- **What to do**: Every line below between the one holding "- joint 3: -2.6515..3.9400" and the one holding "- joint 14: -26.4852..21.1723", inclusive, should be copied exactly, and no other line.

- **Exercise inputs**:
━━━━━━━━━━━━━━━━━━━━

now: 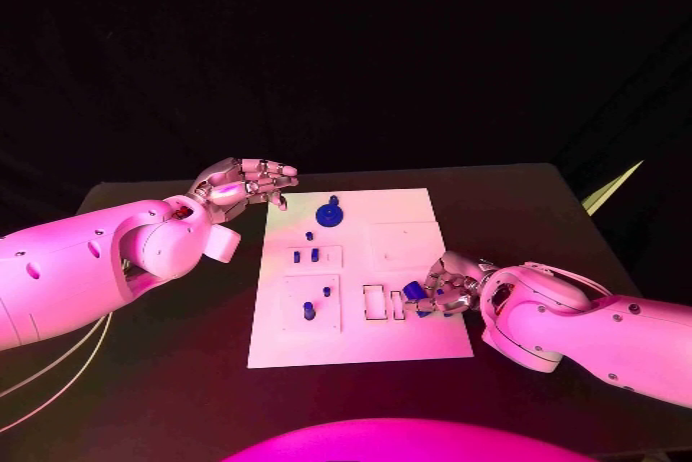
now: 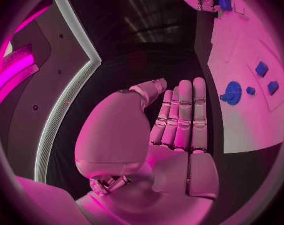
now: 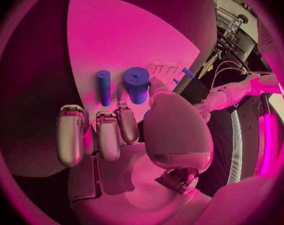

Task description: Assemble the parts on the task board

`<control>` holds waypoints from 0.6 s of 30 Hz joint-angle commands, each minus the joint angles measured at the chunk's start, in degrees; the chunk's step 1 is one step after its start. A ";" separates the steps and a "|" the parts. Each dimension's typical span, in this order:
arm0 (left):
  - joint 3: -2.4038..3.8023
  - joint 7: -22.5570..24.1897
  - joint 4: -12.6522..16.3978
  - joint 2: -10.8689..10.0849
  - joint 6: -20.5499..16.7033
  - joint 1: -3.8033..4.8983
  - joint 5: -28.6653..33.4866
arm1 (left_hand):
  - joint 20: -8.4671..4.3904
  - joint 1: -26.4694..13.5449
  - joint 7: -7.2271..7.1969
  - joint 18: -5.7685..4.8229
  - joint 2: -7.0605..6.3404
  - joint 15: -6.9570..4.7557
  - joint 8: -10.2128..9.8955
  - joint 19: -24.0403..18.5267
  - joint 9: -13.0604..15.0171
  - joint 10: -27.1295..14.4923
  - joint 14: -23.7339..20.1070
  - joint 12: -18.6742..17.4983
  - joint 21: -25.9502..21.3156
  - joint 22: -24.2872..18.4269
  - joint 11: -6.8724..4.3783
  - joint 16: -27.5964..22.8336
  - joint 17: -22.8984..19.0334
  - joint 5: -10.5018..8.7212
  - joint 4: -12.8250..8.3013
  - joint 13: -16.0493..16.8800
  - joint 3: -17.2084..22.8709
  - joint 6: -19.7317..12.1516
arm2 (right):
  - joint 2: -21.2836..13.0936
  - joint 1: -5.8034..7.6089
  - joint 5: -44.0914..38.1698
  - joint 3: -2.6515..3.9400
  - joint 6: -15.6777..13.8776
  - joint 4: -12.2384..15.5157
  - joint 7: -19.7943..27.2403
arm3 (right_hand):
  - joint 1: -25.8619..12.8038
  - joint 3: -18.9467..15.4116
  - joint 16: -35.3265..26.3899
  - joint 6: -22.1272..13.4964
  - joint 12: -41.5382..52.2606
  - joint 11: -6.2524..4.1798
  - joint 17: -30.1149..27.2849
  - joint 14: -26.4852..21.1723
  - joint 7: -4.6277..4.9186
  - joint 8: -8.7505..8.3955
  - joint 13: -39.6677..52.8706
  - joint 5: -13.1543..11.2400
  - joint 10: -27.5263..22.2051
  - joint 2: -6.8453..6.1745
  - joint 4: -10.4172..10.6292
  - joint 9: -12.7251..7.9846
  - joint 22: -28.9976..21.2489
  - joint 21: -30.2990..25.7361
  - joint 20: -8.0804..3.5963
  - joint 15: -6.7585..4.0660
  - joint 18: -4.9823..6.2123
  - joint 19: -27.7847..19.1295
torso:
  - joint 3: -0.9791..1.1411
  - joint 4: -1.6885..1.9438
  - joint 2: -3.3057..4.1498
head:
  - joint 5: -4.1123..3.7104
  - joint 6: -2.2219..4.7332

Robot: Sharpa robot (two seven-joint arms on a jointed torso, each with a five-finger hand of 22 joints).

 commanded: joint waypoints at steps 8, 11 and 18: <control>0.04 -0.16 0.10 0.05 0.18 0.03 0.06 | 0.42 -0.43 0.21 0.74 0.34 0.01 1.07 0.70 -0.60 -0.64 -0.17 0.19 -0.77 -0.75 0.19 -0.60 -0.67 -0.12 0.49 -0.73 -1.28 -0.93 | -1.46 0.66 5.60 -0.20 -3.93 3.61 1.87 | 2.86 0.43 1.13 2.41 1.29 -1.33 11.71 5.58 -1.32 -1.39 6.61 3.61 2.74 4.63 0.32 -6.45 13.83 1.50 -1.21 -1.00 -1.04 4.66 | 0.00 -0.06 -0.01 | -0.21 0.25; 0.04 -0.25 0.07 0.10 0.24 0.03 0.06 | 0.42 -0.43 0.21 0.74 0.34 0.01 1.07 0.70 -0.60 -0.64 -0.17 0.19 -0.77 -0.75 0.19 -0.60 -0.67 -0.12 0.49 -0.73 -1.28 -0.93 | -1.69 1.51 7.34 -0.18 -4.13 4.66 2.01 | 2.79 0.56 1.18 2.54 1.30 -1.41 11.82 5.60 -1.40 -1.32 6.64 3.83 2.79 4.74 0.33 -6.41 13.84 1.55 -1.27 -1.06 -1.05 4.67 | -0.04 -0.04 -0.02 | -0.24 0.25; 0.04 -0.38 0.06 0.20 0.34 0.03 0.06 | 0.42 -0.44 0.21 0.75 0.42 0.01 1.12 0.72 -0.61 -0.68 -0.18 0.20 -0.81 -0.78 0.20 -0.61 -0.67 -0.10 0.55 -0.74 -1.25 -0.93 | -0.68 2.34 10.32 -0.17 -2.99 5.52 1.76 | 2.37 0.66 1.18 2.77 1.30 -1.49 11.81 5.60 -1.48 -1.18 6.70 4.06 2.86 4.89 0.41 -6.33 13.85 1.60 -1.37 -1.16 -1.06 4.68 | -0.04 0.04 0.05 | -0.26 0.23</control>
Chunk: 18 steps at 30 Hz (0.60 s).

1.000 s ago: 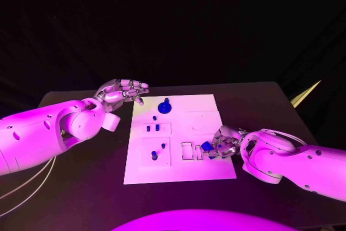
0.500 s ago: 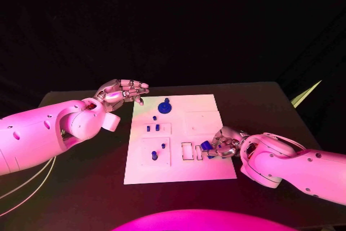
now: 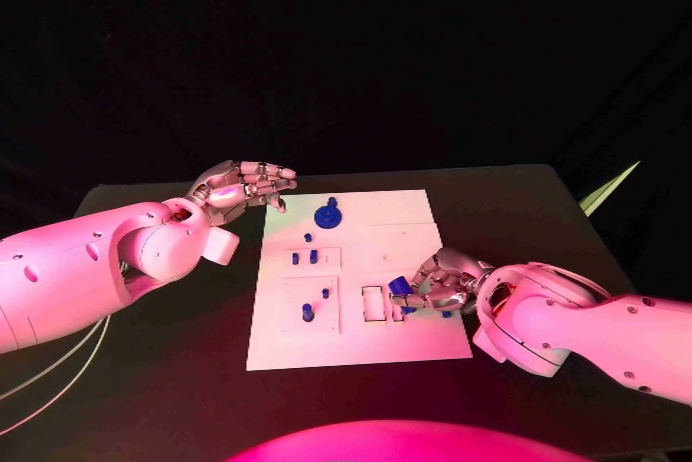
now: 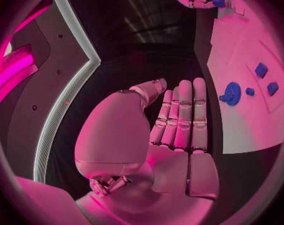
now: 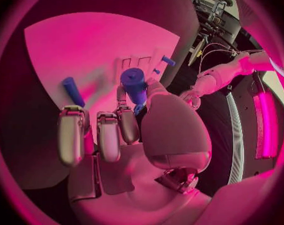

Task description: Assemble the parts on the task board

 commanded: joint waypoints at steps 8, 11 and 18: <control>0.04 -0.03 0.15 0.16 0.30 0.03 0.06 | 0.42 -0.44 0.21 0.75 0.42 0.01 0.83 0.72 -0.60 -0.68 -0.18 0.17 -0.81 -0.77 0.20 -0.61 -0.67 -0.10 0.54 -0.73 -1.25 -0.93 | 3.28 0.20 2.08 -0.02 1.66 -0.81 -0.47 | -0.34 0.62 0.72 2.77 1.19 -1.13 11.76 5.23 -1.35 2.17 6.69 2.42 2.45 3.45 0.44 2.28 13.83 1.51 -0.67 -0.78 -1.05 4.81 | -0.01 0.08 0.08 | 0.15 -0.17; 0.04 -0.03 0.16 0.18 0.31 0.03 0.06 | 0.42 -0.44 0.21 0.75 0.42 0.01 0.83 0.72 -0.60 -0.68 -0.18 0.17 -0.81 -0.77 0.20 -0.61 -0.67 -0.10 0.54 -0.73 -1.25 -0.93 | 4.23 0.21 1.85 -0.02 1.75 -1.42 -0.78 | -0.87 0.54 0.72 2.81 1.21 -1.15 11.77 5.23 -1.37 2.23 6.77 2.26 2.51 3.42 0.43 2.34 13.83 1.54 -0.70 -0.80 -1.05 4.81 | 0.00 0.07 0.10 | 0.18 -0.22; 0.04 -0.01 0.23 0.20 0.32 0.03 0.06 | 0.42 -0.44 0.21 0.75 0.42 0.01 0.83 0.72 -0.60 -0.68 -0.18 0.17 -0.81 -0.77 0.20 -0.61 -0.67 -0.10 0.54 -0.73 -1.25 -0.93 | 6.06 0.22 1.28 -0.01 2.46 -3.21 -1.46 | -1.40 0.48 0.76 2.88 1.20 -1.17 11.85 5.25 -1.41 2.32 6.81 2.00 2.55 3.41 0.42 2.42 13.83 1.54 -0.74 -0.83 -1.05 4.81 | -0.02 0.04 0.12 | 0.30 -0.34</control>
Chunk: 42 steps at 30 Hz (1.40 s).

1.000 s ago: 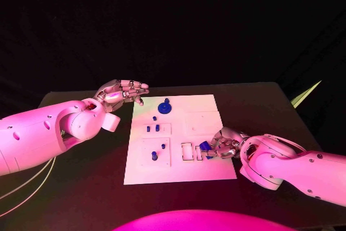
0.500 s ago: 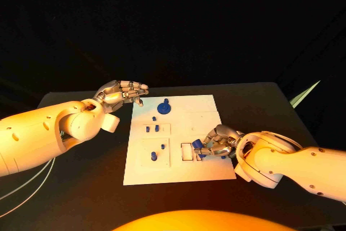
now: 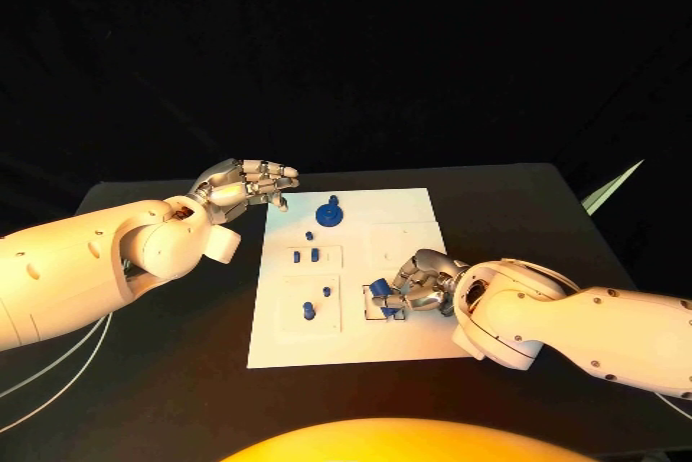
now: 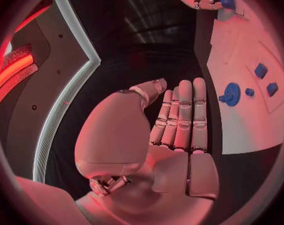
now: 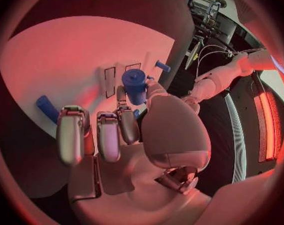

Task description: Assemble the parts on the task board

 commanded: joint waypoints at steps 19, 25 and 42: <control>0.04 0.01 0.28 0.03 0.17 0.04 0.06 | 0.42 -0.47 0.23 0.75 0.44 0.02 0.92 0.76 -0.64 -0.79 -0.21 0.20 -0.93 -0.84 0.21 -0.63 -0.67 -0.09 0.64 -0.76 -1.26 -0.98 | 2.29 -0.22 -1.80 0.00 1.12 -2.54 -1.42 | -1.31 0.27 0.74 2.92 1.25 -1.04 11.81 5.24 -1.46 2.52 7.00 0.90 2.50 2.07 0.39 2.94 13.83 1.57 -0.79 -0.86 -1.05 4.79 | 0.06 -0.06 0.05 | 0.43 -0.41; 0.04 -0.04 0.29 0.00 0.17 0.04 0.06 | 0.42 -0.47 0.23 0.75 0.44 0.02 0.92 0.76 -0.64 -0.79 -0.21 0.20 -0.93 -0.84 0.21 -0.63 -0.67 -0.09 0.64 -0.76 -1.26 -0.98 | 2.63 -0.24 -2.28 0.00 0.93 -2.72 -1.54 | -3.04 -0.32 0.77 2.97 1.22 -1.07 11.87 5.25 -1.49 2.77 7.13 0.21 2.58 2.02 0.44 3.19 13.85 1.67 -0.82 -0.89 -1.07 4.80 | 0.10 -0.01 0.07 | 0.50 -0.44; 0.04 -0.17 0.35 -0.17 0.11 0.05 0.06 | 0.43 -0.51 0.24 0.74 0.46 0.03 0.94 0.78 -0.66 -0.81 -0.21 0.22 -0.97 -0.87 0.22 -0.63 -0.67 -0.09 0.69 -0.77 -1.27 -1.01 | 2.82 -0.24 -5.08 0.00 1.51 -2.55 -1.71 | -10.63 -6.61 0.74 2.60 0.54 -1.09 11.84 5.24 -1.55 4.00 7.26 -8.20 2.54 2.94 0.51 4.49 13.79 1.50 -0.83 -0.91 -1.03 4.71 | 0.10 -0.04 0.05 | 0.58 -0.50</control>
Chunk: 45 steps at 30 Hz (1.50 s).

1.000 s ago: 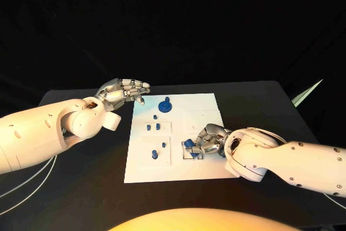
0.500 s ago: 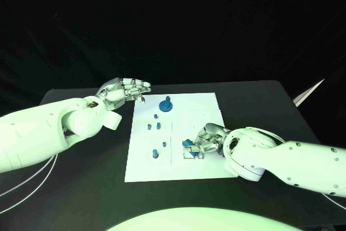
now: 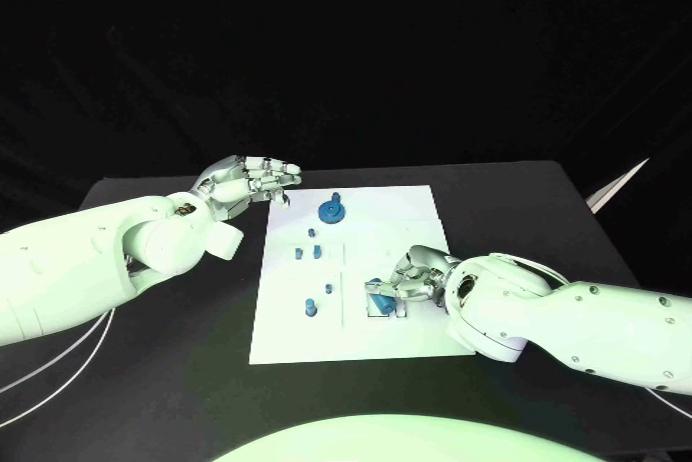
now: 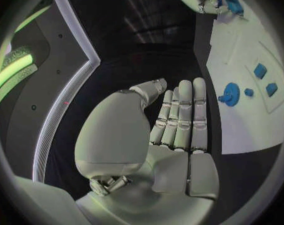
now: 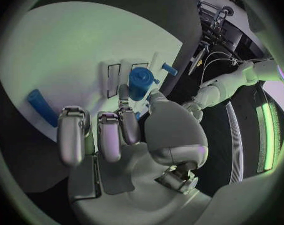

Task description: Assemble the parts on the task board

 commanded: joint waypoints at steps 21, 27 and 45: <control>0.04 0.06 0.23 -0.24 -0.01 0.04 0.06 | 0.44 -0.57 0.24 0.74 0.50 0.05 0.97 0.80 -0.65 -0.84 -0.22 0.24 -1.04 -0.86 0.23 -0.64 -0.66 -0.09 0.79 -0.54 -1.27 -0.48 | -3.90 -0.08 -2.48 0.01 0.80 4.06 2.22 | 2.74 -4.65 0.75 0.28 0.29 -0.55 11.89 5.23 -0.35 1.43 7.56 2.41 1.79 1.30 -0.16 1.39 13.83 1.05 -0.64 -0.15 -1.06 4.54 | 0.09 -0.04 0.00 | 0.20 -0.07; 0.04 0.15 0.25 -0.32 -0.10 0.04 0.07 | 0.44 -0.57 0.24 0.74 0.50 0.05 0.97 0.80 -0.65 -0.84 -0.22 0.24 -1.04 -0.86 0.23 -0.64 -0.66 -0.09 0.79 -0.54 -1.27 -0.48 | -5.55 -0.08 -2.22 0.01 1.14 5.13 3.72 | 10.43 -4.29 0.84 -0.07 0.30 -0.56 12.10 5.27 -0.33 1.06 7.89 1.75 1.92 0.71 -0.88 1.23 13.88 1.26 -0.68 -0.17 -1.09 4.56 | 0.08 -0.17 -0.05 | 0.26 -0.05; 0.03 0.16 0.14 -0.09 -0.02 0.03 0.07 | 0.44 -0.57 0.24 0.74 0.50 0.05 0.97 0.80 -0.65 -0.84 -0.22 0.24 -1.04 -0.86 0.23 -0.64 -0.66 -0.09 0.79 -0.54 -1.27 -0.48 | -4.05 -0.32 -3.06 -0.01 2.59 4.27 3.39 | 15.95 -2.18 1.05 0.36 0.49 -0.59 12.58 5.37 -0.36 0.58 8.27 -1.10 2.13 -1.06 -0.71 0.78 13.98 1.72 -0.67 -0.18 -1.17 4.63 | -0.01 0.03 0.00 | 0.27 -0.28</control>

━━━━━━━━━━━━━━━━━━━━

- **Problem solution**:
  - joint 3: -2.6515..3.9400
  - joint 6: -15.6777..13.8776
  - joint 4: -12.2384..15.5157
  - joint 7: -19.7943..27.2403
arm3 (right_hand):
  - joint 1: -25.8619..12.8038
  - joint 3: -18.9467..15.4116
  - joint 16: -35.3265..26.3899
  - joint 6: -22.1272..13.4964
  - joint 12: -41.5382..52.2606
  - joint 11: -6.2524..4.1798
  - joint 17: -30.1149..27.2849
  - joint 14: -26.4852..21.1723

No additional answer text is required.